Farther south, near the entrance to the Red Sea, are the Hanish Islands. The islands are about halfway between Eritrea and Yemen, which engaged in a three-day battle in 1995 over their possession.

Finally, there is the Bab el-Mandeb, the narrow passageway into the Red Sea from the Gulf of Aden. In the middle of the Bab el-Mandeb lies Perim Island, which separates the strait into an eastern and western channel. The strait is about 18 miles across at its narrowest point – between Yemen and Djibouti – and most shipping traffic that passes through it uses the western channel, which is only about 13 miles wide.

 

The Three Major Red Sea States

Three Red Sea countries stand above the rest in terms of economic size and military might: Egypt, Israel and Saudi Arabia.

Egypt was once the center of the Arab world. Its pre-eminence has faded since its two defeats at the hands of Israel in the 1960s and 1970s and as the Saudis accumulated oil wealth, but it still has a strong military. Egypt’s interest in the Red Sea is closely linked to the Suez Canal. Control of the canal confers obvious security advantages, and power, to Egypt. The Egyptian government also collects fees from ships passing through the canal, pulling in more than $5 billion annually.
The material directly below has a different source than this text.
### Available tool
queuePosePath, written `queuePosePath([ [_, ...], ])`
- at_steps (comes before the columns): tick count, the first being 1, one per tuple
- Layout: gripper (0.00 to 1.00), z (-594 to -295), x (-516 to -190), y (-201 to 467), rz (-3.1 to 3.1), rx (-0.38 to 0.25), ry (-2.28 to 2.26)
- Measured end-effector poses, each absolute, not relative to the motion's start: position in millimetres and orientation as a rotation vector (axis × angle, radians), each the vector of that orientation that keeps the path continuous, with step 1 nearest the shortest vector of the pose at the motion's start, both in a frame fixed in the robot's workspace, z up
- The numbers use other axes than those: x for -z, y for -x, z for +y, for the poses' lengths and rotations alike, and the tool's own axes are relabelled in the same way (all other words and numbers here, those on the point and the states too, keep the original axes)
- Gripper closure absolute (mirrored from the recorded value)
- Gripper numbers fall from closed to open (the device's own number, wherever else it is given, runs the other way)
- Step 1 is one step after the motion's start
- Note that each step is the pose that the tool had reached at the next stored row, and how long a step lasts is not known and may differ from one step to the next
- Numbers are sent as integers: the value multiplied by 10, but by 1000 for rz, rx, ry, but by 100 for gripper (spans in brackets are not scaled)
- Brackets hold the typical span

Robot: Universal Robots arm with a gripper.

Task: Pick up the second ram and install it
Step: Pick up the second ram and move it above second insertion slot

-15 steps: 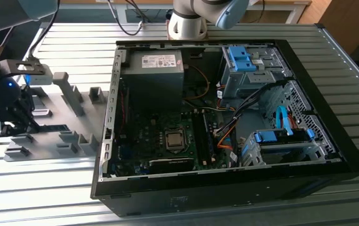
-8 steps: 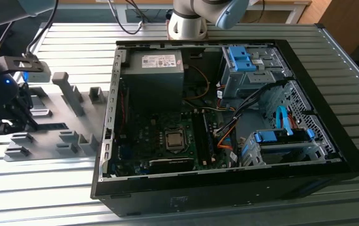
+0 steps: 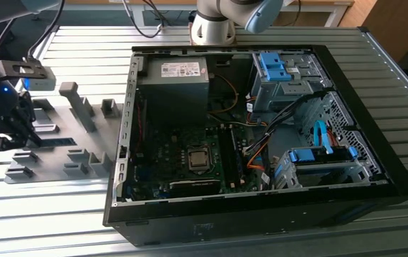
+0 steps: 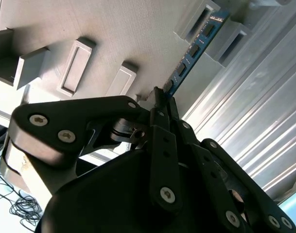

Still, its economy has been struggling since the Arab Spring in 2011. As a result, it has come to depend more and more on Saudi economic aid. In return for $25 billion in economic support, Egypt returned possession of the Tanir and Sanafir islands to Saudi Arabia in 2016.

But Egypt does not cooperate with Saudi Arabia without concerns. Saudi Arabia is known to support the Muslim Brotherhood, which is the Egyptian government’s main opposition group. Egypt is also wary of Saudi Arabia’s attempt to overthrow the Bashar Assad regime in Syria. Both Syria and Egypt are military-centric, secular governments, and Egypt fears that if Assad were to be ousted, it would set a precedent for a challenge to its own government. Egypt and Saudi Arabia also differ on the issue of Iran, which, due to its location farther east, is less of a concern to the Egyptian government than to the Saudi monarchy.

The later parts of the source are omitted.